* **Task directions**:
Only the lines from the one with "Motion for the" through the end of the material below belong in the reply; transcribe them exactly.

* **Input data**:
———

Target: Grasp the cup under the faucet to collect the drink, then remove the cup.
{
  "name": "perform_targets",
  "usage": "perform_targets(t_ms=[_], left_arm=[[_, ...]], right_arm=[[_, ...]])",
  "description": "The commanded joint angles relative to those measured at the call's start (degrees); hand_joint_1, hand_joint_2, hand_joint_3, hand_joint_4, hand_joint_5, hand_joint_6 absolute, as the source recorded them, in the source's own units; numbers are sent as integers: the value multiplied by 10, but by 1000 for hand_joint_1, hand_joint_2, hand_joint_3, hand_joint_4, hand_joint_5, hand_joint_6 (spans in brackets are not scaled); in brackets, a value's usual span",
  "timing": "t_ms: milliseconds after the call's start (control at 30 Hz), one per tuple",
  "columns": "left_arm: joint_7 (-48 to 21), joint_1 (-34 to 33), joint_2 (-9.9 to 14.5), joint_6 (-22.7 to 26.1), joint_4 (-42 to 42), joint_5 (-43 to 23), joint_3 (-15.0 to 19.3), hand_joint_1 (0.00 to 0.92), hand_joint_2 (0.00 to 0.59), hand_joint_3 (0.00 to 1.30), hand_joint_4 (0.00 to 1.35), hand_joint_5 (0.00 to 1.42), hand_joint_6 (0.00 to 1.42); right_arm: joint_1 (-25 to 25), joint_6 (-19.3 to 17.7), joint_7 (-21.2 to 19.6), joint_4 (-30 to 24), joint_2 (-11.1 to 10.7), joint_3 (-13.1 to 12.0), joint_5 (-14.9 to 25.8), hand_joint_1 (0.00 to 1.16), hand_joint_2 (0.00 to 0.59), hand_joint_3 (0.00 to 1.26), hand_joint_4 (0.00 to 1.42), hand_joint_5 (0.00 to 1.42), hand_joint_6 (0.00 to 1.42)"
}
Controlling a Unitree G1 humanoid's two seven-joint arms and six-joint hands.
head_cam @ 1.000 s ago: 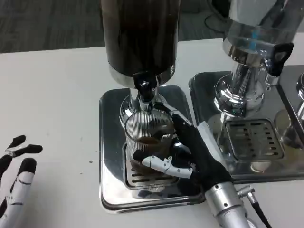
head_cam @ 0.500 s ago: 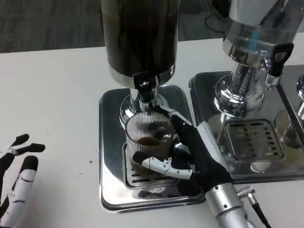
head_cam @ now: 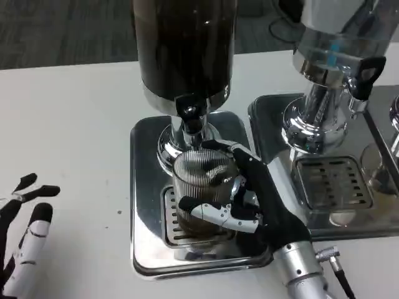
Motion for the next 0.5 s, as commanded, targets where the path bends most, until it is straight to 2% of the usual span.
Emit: perform_targets(t_ms=[33, 333, 500], left_arm=[[-6, 0, 3, 7, 2, 3, -5, 0, 243, 464, 154, 235, 74], [-14, 0, 12, 12, 5, 5, -6, 0, 236, 463, 148, 235, 74], [-17, -4, 22, 18, 4, 17, -11, 0, 235, 453, 148, 235, 66]], right_arm=[[8, -8, -11, 6, 1, 0, -4, 898, 186, 355, 627, 893, 1215], [9, -16, -26, -3, 4, 4, -14, 915, 178, 375, 636, 938, 1292], [23, -19, -58, -28, 5, 2, -34, 925, 173, 386, 646, 946, 1324]])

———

* **Your solution**:
Motion for the next 0.5 s, as commanded, targets where the path bends most, until it is straight to 2% of the usual span.
Emit: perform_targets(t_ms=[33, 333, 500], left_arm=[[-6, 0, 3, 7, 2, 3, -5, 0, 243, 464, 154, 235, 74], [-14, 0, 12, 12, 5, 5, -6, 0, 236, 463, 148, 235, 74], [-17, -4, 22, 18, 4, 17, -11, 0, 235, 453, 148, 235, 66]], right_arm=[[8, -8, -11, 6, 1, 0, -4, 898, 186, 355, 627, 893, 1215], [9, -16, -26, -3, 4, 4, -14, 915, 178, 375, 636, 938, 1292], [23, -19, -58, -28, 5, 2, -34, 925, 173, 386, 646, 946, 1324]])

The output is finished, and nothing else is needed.